Se puede evaluar la sobreinvolucración tanto en la consulta psicológica como en la del médico o pediatra, tomando en cuenta los siguientes los signos que veremos a continuación.
2.2.3.1. Marcadores de riesgo de trastorno de la alimentación (a modo de prevención)
a. Del sí mismo: Perfeccionismo, autoexigencia, crítica, autodevaluación, funcionamiento polar (bueno/malo; limpio/sucio; adentro/afuera; control/descontrol); dificultad para expresar necesidades; analfabetismo emocional; dificultad para ser asertivos; rasgos de dependencia o evitación en la personalidad; baja autoestima; necesidad de aprobación; antecedentes de abuso sexual (en cualquier de sus formas).
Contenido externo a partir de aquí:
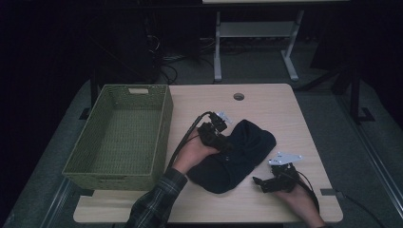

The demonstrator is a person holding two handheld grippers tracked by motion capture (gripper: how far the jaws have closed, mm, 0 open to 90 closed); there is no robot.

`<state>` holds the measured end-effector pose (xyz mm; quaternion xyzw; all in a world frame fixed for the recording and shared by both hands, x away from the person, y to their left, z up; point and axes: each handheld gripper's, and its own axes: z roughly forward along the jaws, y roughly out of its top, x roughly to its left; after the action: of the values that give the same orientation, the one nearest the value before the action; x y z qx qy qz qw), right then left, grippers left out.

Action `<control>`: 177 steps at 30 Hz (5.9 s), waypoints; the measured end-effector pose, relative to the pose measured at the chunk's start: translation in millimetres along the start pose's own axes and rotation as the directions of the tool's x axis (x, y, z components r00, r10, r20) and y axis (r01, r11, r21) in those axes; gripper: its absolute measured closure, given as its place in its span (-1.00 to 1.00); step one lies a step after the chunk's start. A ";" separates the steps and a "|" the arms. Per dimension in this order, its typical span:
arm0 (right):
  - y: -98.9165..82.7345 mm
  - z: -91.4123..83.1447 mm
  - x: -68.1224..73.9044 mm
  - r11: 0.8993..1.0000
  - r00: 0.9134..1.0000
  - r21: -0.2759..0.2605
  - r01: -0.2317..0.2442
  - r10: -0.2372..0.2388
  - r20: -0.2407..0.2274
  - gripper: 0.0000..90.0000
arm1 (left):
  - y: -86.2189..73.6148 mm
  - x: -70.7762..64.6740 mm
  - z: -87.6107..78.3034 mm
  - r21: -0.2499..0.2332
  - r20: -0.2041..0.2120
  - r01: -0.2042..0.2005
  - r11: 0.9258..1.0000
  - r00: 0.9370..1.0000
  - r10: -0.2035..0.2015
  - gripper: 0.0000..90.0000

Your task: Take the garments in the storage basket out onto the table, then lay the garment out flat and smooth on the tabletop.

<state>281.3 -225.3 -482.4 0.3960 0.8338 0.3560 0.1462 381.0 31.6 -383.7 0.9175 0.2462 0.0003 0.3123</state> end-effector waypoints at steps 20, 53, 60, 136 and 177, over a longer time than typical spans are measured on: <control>0.1 -0.1 0.4 1.000 1.000 0.002 -0.003 0.003 -0.002 -0.88 | -81.1 -25.8 -11.9 0.041 -0.063 0.011 0.999 0.998 -0.008 1.00; 19.7 -21.5 -16.6 1.000 1.000 -0.004 0.010 -0.009 0.023 -0.65 | -116.3 -31.5 7.3 0.053 -0.038 0.005 0.999 0.999 -0.003 0.99; 37.3 -29.9 -36.4 1.000 0.999 -0.025 -0.013 0.013 0.030 -0.61 | -114.2 -35.6 7.6 0.073 -0.065 -0.013 0.997 0.998 0.018 0.99; 90.2 57.9 -115.1 0.985 0.979 0.101 -0.143 0.156 -0.131 0.58 | -114.0 -34.5 8.3 0.058 -0.042 0.011 0.998 0.999 -0.008 0.90; 125.9 73.5 -146.2 0.988 0.987 0.076 -0.135 0.127 0.101 0.53 | -113.5 -33.9 8.0 0.065 -0.042 0.009 0.998 0.999 -0.006 0.93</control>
<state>484.0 -247.5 -450.4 0.4723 0.8119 0.3106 0.1455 301.2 89.3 -450.0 0.9261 0.2559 0.0105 0.2769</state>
b. Patologías que suponen dietas especiales: diabetes mellitus, enfermedad de Crohn, enfermedad celíaca.
c. Historia de trastornos de la conducta alimentaria: antecedentes de problemas de alimentación desde el primer año de vida: lactantes rechazantes del pecho materno o de ciertos alimentos; lactantes vomitadores; preescolares que rechazan alimentos o se oponen a comer con alguno de los padres; escolares que comen lento, escarban el plato y dejan alimentos y aparecen como inapetentes o “mañosos”.
d. De la familia: sobreinvolucración; evitación de conflicto; falta resolución de problemas; criticismo; aglutinación emocional; preocupación familiar por la delgadez; evitación del dolor y los duelos de pérdidas; orden desde los logros y la apariencia; patología mental de los padres (depresión, crisis de pánico, abuso de alcohol o drogas, trastorno de personalidad, esquizofrenia, trastorno de alimentación); duelos no resueltos.